CentreForDigitalHumanities / I-analyzer

The great textmining tool that obviates all others
https://ianalyzer.hum.uu.nl
MIT License
7 stars 2 forks source link

Timeline visualisation in DBNL broken #1683

Closed lukavdplas closed 3 weeks ago

lukavdplas commented 4 weeks ago

What went wrong?

I tried using the "number of results" query in the DBNL corpus. This works when you compare by periodical, author, etc., but not by year. The visualisation does not render and keeps showing a loading spinner.

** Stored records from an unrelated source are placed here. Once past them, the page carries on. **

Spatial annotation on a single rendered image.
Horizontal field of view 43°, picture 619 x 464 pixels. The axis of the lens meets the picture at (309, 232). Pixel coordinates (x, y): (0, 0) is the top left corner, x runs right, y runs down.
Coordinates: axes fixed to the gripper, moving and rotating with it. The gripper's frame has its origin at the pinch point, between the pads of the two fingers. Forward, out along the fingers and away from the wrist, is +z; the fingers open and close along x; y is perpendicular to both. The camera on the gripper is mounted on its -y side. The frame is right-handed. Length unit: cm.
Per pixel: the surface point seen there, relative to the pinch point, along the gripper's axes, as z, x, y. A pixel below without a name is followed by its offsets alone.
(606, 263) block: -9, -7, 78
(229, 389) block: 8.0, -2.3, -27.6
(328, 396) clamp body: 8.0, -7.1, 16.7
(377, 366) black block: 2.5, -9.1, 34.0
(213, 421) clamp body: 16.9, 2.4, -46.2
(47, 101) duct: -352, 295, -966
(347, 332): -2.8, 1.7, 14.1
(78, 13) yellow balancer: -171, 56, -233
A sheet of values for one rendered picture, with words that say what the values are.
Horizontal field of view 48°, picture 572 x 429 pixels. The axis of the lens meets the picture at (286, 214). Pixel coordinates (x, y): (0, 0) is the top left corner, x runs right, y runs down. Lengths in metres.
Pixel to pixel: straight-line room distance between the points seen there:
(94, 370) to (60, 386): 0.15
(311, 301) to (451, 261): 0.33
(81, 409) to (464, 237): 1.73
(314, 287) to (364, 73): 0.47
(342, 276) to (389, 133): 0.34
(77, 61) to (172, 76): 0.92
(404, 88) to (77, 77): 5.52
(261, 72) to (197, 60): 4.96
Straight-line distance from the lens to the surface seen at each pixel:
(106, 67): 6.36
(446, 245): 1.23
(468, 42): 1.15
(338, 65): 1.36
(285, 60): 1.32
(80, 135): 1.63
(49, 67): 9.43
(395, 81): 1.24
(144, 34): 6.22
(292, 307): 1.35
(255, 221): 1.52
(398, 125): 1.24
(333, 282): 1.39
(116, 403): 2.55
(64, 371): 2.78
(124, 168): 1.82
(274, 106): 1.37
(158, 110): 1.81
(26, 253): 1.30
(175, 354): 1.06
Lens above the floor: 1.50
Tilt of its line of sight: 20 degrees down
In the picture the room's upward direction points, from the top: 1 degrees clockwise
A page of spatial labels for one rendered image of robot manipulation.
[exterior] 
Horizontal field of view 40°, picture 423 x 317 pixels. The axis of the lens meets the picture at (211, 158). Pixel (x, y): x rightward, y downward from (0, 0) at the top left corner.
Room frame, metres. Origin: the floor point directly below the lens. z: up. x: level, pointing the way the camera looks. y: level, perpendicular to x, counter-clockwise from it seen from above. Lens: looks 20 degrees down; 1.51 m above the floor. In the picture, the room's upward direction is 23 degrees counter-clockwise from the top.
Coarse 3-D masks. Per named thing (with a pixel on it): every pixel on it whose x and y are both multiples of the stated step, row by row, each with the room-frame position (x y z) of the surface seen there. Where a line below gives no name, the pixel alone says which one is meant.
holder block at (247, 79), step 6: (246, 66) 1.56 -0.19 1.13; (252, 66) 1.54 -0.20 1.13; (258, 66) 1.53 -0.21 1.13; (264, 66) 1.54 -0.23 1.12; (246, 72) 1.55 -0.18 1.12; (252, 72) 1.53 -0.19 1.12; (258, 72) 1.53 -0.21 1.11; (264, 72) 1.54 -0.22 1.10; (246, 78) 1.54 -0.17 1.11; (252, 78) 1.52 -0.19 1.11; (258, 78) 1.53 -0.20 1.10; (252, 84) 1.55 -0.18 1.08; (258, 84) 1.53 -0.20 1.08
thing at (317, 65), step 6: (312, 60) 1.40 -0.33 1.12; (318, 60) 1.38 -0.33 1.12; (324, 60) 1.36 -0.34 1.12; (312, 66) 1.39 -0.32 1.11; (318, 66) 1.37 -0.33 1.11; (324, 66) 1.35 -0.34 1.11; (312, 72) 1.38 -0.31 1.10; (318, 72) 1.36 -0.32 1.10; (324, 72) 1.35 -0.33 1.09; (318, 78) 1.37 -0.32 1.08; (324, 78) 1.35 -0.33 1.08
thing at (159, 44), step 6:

The request for visualisation data returns 500 status (i.e. internal server error). Excerpt from the server logs:

ERROR:es.views:BadRequestError(400, 'x_content_parse_exception', '[1:55] [terms] failed to parse field [size]')
Traceback (most recent call last):
  File ".../backend/es/views.py", line 62, in post
    results = client.search(
  File ".../python3.9/site-packages/elasticsearch/_sync/client/utils.py", line 414, in wrapped
    return api(*args, **kwargs)
  File ".../python3.9/site-packages/elasticsearch/_sync/client/__init__.py", line 3863, in search
    return self.perform_request(  # type: ignore[return-value]
  File ".../python3.9/site-packages/elasticsearch/_sync/client/_base.py", line 320, in perform_request
    raise HTTP_EXCEPTIONS.get(meta.status, ApiError)(
elasticsearch.BadRequestError: BadRequestError(400, 'x_content_parse_exception', '[1:55] [terms] failed to parse field [size]')
ERROR:django.request:Internal Server Error: /api/es/dbnl/_search

What did you expect to happen?

The visualisation should be rendered without issue.

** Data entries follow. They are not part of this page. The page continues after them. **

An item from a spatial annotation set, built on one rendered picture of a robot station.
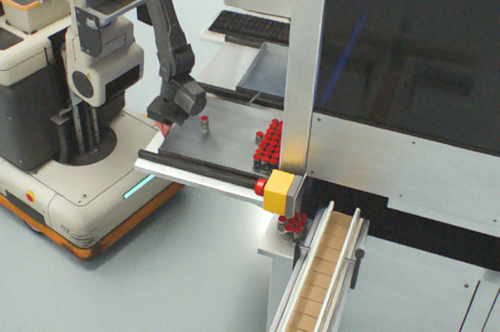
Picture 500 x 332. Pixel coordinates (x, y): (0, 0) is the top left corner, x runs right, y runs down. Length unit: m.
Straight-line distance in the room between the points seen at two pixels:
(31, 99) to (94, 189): 0.40
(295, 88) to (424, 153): 0.30
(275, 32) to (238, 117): 0.57
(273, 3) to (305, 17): 1.22
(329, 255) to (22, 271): 1.54
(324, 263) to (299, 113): 0.33
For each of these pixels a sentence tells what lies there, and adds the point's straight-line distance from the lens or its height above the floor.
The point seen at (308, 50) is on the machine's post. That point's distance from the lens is 1.42.
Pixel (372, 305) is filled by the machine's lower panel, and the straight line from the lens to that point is 1.90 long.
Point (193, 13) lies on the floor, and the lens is 4.25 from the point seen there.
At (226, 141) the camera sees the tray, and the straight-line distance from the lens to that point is 1.91.
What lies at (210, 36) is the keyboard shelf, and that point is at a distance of 2.49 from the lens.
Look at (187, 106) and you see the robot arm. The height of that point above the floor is 1.08.
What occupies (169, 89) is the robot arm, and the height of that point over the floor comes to 1.09.
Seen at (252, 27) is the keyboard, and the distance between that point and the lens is 2.50.
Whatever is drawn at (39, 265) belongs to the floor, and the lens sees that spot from 2.83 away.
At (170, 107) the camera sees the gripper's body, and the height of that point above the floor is 1.03.
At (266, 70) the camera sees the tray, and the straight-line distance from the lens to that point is 2.19.
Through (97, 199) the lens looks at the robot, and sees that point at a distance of 2.63.
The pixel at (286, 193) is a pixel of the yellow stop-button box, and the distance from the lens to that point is 1.55.
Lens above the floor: 2.12
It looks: 41 degrees down
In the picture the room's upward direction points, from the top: 2 degrees clockwise
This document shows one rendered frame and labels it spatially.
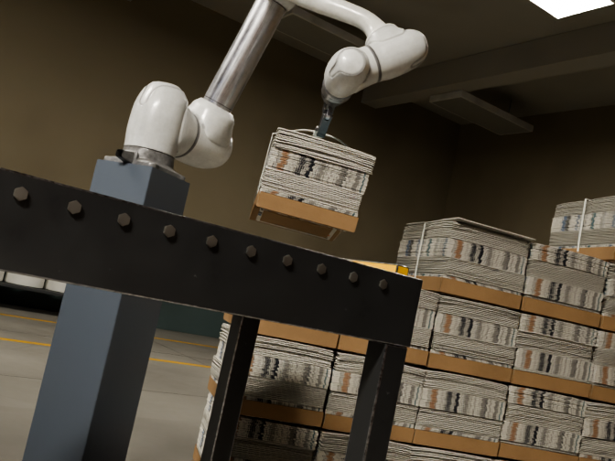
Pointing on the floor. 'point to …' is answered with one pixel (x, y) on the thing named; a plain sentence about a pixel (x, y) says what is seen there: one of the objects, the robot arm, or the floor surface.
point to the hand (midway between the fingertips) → (323, 112)
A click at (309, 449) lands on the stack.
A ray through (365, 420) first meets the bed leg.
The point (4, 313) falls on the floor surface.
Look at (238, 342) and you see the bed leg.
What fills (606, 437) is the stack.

Also, if the request for data fails, the visualisation should show an error message.

Screenshot

screenshot of I-analyzer showing a loading spinner

Where did you find the bug?

Version

5.13.0

Steps to reproduce

Go to https://ianalyzer.hum.uu.nl/search/dbnl?query=test&tab=visualizations&visualize=resultscount&visualizedField=year

lukavdplas commented 4 weeks ago

Looks like the issue is the following:

If the "number of results" visualisation is used in a field with a range filter (an integer or float field), the number of bins is read from the lower and upper bound in the filter settings.

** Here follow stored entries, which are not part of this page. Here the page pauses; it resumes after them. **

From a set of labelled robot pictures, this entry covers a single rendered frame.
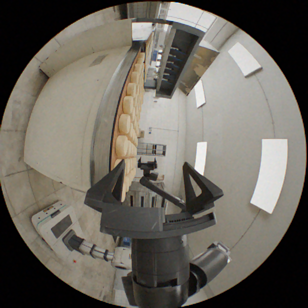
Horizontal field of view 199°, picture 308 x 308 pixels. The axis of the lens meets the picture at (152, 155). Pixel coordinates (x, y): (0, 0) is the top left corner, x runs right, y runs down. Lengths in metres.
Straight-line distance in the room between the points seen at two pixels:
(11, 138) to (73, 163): 0.80
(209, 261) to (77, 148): 0.33
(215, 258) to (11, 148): 1.07
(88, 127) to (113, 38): 0.53
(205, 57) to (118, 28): 0.51
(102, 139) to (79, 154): 0.07
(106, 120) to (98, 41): 0.55
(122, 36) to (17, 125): 0.91
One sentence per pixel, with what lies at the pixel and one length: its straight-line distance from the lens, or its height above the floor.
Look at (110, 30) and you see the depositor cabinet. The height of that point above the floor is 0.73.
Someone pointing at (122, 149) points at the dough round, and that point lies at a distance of 0.20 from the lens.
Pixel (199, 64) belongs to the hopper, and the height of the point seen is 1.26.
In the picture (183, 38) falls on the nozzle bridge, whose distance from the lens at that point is 0.69.
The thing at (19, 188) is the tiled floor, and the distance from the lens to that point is 1.03.
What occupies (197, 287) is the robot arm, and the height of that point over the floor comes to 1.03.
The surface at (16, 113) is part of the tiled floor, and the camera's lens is 1.00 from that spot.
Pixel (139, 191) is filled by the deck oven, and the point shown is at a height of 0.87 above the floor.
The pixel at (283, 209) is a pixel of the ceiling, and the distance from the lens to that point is 2.16.
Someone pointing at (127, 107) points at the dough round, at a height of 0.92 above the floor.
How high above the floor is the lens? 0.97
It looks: 5 degrees up
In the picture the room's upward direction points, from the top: 94 degrees clockwise

However, bounds for range filters are now optional, but the query isn't created correctly if the bounds are not specified. The DBNL corpus does not give a lower/upper bound, hence the issue.

By the way, the formula is essentially size = upper - lower which will also cause issues with floating numbers (e.g. if all values are between 0 and 1).